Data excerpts
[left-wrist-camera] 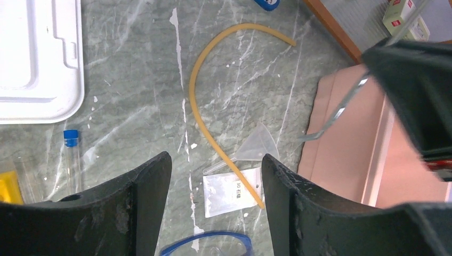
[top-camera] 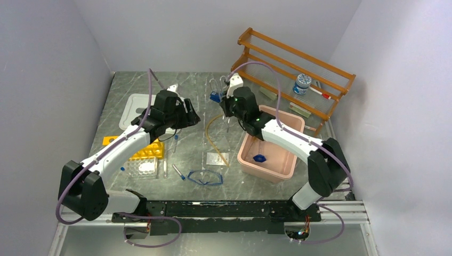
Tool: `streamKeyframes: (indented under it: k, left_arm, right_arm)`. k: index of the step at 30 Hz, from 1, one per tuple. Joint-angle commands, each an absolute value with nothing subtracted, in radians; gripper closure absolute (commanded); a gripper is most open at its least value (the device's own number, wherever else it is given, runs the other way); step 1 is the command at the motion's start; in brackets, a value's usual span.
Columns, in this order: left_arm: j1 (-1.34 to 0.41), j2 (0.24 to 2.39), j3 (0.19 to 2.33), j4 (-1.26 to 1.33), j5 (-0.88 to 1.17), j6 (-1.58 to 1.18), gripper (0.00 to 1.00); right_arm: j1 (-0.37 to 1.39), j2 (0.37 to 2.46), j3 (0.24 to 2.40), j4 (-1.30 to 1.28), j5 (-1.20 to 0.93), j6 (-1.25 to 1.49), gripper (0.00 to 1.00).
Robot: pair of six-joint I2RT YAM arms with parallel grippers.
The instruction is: Organize the chemistry lab equipment
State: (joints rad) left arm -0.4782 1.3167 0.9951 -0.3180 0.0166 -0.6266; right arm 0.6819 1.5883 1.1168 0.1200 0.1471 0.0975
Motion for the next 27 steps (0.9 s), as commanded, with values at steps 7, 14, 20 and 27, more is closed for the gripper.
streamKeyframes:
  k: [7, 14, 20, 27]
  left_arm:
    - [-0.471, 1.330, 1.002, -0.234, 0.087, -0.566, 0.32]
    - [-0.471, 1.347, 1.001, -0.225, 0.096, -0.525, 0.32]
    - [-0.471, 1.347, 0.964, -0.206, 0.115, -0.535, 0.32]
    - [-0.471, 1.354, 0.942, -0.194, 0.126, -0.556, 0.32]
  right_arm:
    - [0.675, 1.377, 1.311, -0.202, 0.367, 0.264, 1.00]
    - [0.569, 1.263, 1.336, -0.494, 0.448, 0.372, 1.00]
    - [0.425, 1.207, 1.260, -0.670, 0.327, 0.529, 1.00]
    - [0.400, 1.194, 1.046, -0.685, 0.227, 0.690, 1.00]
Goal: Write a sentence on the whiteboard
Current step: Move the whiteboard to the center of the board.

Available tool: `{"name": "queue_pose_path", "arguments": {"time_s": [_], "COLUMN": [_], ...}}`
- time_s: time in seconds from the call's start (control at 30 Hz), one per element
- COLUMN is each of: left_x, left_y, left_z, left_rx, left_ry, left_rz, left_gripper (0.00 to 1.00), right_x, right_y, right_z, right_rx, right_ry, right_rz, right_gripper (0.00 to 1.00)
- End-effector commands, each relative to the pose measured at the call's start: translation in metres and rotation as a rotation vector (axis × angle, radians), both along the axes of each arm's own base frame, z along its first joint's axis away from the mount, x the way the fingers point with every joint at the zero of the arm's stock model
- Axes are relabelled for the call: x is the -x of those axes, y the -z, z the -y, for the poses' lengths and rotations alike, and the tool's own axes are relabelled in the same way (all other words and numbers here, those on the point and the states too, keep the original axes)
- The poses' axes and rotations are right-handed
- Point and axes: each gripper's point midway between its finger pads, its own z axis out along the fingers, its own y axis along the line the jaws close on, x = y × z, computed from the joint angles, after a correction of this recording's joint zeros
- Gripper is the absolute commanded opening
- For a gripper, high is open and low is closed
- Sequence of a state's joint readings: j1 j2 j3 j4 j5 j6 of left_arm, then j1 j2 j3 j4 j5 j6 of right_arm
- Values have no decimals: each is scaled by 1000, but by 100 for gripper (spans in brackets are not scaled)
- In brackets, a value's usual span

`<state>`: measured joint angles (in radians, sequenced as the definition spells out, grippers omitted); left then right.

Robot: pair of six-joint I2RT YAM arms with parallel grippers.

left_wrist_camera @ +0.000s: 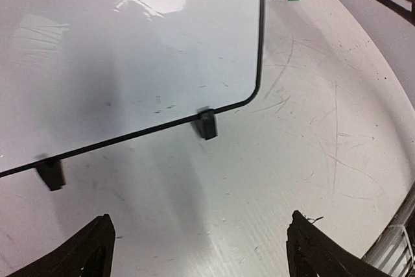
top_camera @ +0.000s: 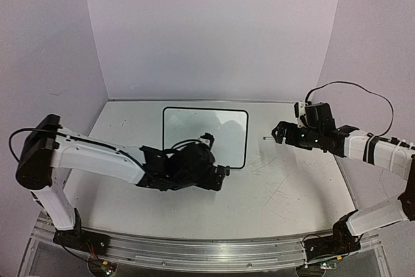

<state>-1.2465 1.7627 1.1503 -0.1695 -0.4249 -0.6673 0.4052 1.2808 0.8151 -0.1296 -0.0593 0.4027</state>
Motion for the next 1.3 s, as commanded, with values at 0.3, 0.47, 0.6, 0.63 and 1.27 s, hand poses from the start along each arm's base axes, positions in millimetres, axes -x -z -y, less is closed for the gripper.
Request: {"name": "queue_pose_path", "arguments": {"time_s": [0.3,0.47,0.6,0.63,1.27], "left_x": [-54,-60,-73,-77,-55], "left_y": [50,63,76,78,78], "left_z": [-80,-57,-56,-57,-30], "left_rx": [100,122,65,51,94], "left_ry": [8,53,32,24,60], "left_rz": [-185,-214,-179,-166,-216], "left_gripper": [93,78,71,71,70], "right_x": [10,7,9,10,-27], "right_y": [-8,-15,-14,-15,-15], "right_z": [-36,-29,-25,-24,12], "right_rx": [12,25,34,37,72], "right_ry": [-66,-31,-22,-20,338], "right_rz": [3,29,34,37,37], "right_gripper": [98,98,98,98,98]}}
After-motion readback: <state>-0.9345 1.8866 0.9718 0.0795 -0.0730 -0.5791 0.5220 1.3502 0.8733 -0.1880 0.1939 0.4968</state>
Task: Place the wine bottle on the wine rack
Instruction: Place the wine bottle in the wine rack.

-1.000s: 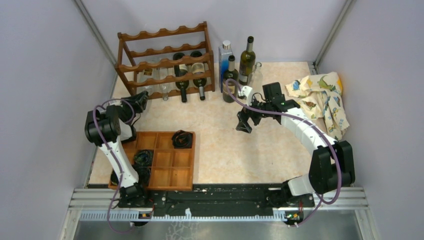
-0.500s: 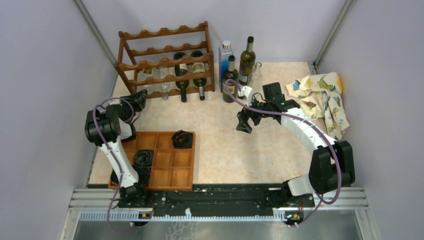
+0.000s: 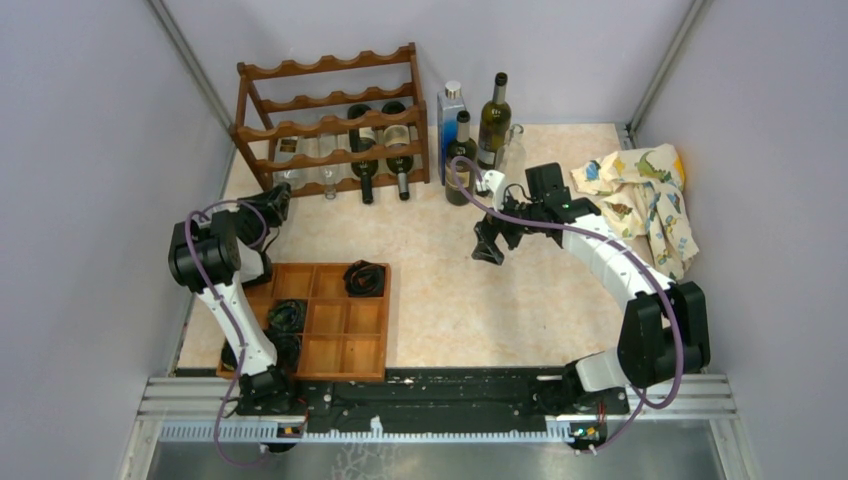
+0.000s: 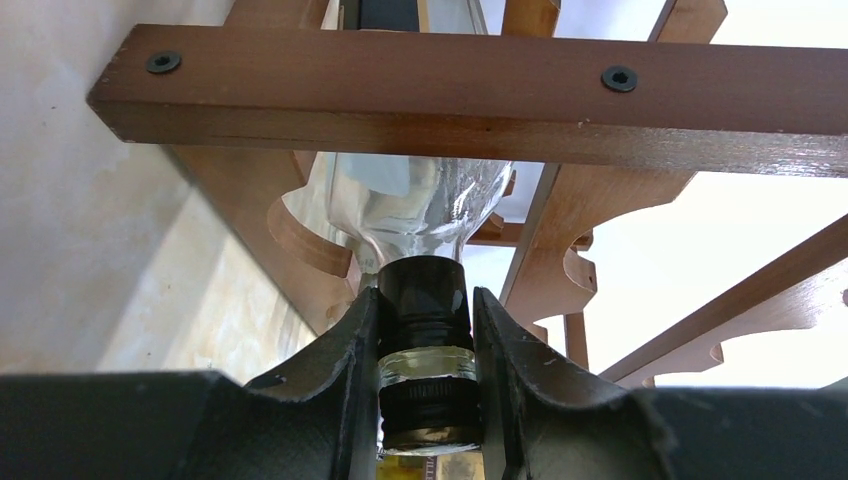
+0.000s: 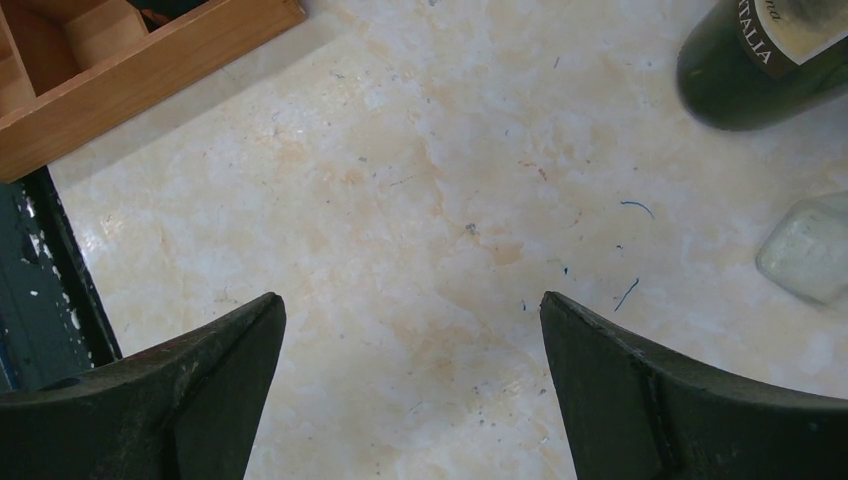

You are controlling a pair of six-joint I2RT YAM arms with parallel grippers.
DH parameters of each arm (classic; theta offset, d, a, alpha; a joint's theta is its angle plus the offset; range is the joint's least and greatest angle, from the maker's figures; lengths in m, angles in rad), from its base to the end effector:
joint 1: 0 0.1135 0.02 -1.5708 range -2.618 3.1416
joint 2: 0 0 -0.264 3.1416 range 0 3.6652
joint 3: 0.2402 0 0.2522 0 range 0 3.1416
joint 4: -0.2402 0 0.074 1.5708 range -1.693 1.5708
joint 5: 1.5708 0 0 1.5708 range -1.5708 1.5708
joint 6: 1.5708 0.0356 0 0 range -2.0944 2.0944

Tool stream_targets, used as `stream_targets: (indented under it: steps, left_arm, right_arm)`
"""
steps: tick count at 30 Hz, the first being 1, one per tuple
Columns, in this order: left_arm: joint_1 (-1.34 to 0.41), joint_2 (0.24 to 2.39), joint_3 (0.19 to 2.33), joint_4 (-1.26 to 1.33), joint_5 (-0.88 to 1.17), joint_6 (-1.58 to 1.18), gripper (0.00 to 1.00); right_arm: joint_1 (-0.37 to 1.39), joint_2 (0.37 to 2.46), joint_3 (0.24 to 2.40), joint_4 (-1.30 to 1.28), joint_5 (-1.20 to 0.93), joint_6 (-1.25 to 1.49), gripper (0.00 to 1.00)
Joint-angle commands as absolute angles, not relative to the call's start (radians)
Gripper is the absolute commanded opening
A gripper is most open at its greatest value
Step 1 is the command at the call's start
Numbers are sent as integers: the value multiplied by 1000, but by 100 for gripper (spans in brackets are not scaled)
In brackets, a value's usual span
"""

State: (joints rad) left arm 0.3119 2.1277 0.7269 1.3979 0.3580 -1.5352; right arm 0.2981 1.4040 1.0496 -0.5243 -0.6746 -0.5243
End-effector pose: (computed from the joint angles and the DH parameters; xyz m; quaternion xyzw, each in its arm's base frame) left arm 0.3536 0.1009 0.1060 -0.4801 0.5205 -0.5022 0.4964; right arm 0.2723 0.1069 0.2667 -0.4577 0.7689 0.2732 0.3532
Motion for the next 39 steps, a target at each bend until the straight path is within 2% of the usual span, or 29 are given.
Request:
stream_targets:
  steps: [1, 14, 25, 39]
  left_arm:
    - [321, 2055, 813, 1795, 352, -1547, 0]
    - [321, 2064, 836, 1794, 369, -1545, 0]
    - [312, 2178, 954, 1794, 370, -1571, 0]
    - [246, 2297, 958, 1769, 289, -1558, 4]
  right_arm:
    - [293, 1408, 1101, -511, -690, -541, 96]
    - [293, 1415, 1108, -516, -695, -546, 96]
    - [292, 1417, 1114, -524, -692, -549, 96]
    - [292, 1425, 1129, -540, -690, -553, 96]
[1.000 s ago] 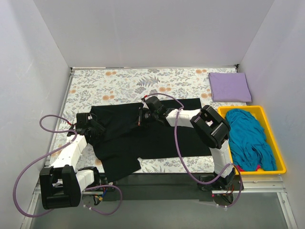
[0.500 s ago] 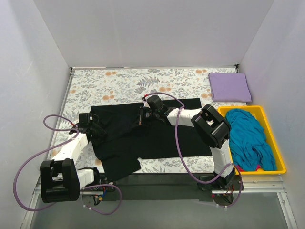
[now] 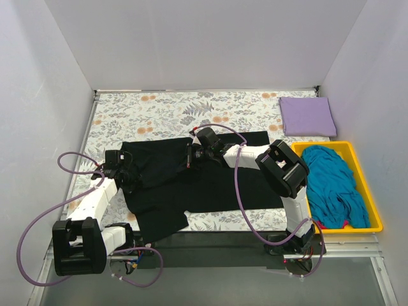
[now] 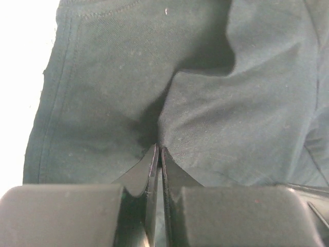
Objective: Fold and stack the t-shirts
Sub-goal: Fold the tshirt
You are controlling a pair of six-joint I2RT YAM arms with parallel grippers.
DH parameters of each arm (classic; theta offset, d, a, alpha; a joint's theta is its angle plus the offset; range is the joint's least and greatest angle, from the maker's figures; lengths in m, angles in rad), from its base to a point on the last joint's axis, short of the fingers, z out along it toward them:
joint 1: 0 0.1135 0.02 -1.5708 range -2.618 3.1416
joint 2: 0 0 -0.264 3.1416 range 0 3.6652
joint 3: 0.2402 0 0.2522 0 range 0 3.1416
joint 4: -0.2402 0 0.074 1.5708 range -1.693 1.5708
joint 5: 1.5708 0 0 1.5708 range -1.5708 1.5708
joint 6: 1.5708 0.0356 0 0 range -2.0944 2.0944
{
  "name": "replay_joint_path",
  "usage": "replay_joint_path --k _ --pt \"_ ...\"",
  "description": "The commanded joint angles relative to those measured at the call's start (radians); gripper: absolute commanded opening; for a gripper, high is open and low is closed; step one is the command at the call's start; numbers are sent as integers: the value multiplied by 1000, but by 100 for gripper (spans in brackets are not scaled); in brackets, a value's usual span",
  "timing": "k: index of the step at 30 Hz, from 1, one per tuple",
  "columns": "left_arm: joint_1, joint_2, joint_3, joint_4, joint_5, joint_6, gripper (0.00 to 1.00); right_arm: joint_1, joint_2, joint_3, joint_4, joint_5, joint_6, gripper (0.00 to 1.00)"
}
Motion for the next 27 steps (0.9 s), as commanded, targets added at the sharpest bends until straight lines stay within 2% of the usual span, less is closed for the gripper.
replay_joint_path --k 1,10,18,27 --pt "-4 -38 49 -77 13 -15 0 -10 -22 19 -18 -21 -28 1" --pt "-6 -35 30 -119 34 -44 1 -25 0 40 -87 -27 -85 1" --pt "-6 -23 -2 -82 105 -65 7 -28 43 77 -133 -24 -134 1" --pt "-6 15 -26 -57 128 -59 7 -28 61 123 -190 2 -189 1"
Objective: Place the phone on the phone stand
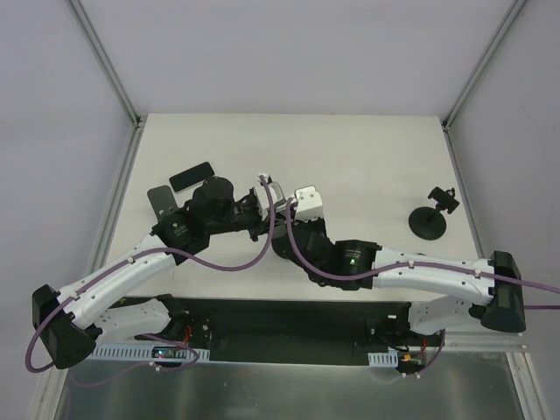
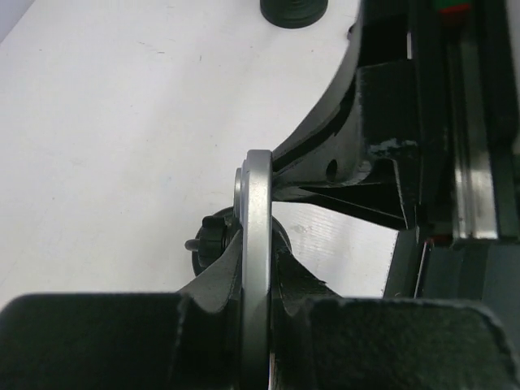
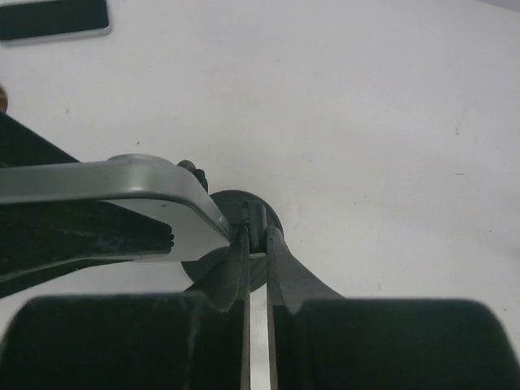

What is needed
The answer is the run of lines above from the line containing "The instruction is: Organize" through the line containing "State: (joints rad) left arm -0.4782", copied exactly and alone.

Solution to this problem
The instruction is: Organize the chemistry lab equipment
State: (joints rad) left arm -0.4782 1.3167 0.9951 -0.3180 0.0166 -0.6266; right arm 0.6819 1.5883 1.1168 0.1200 0.1471 0.0975

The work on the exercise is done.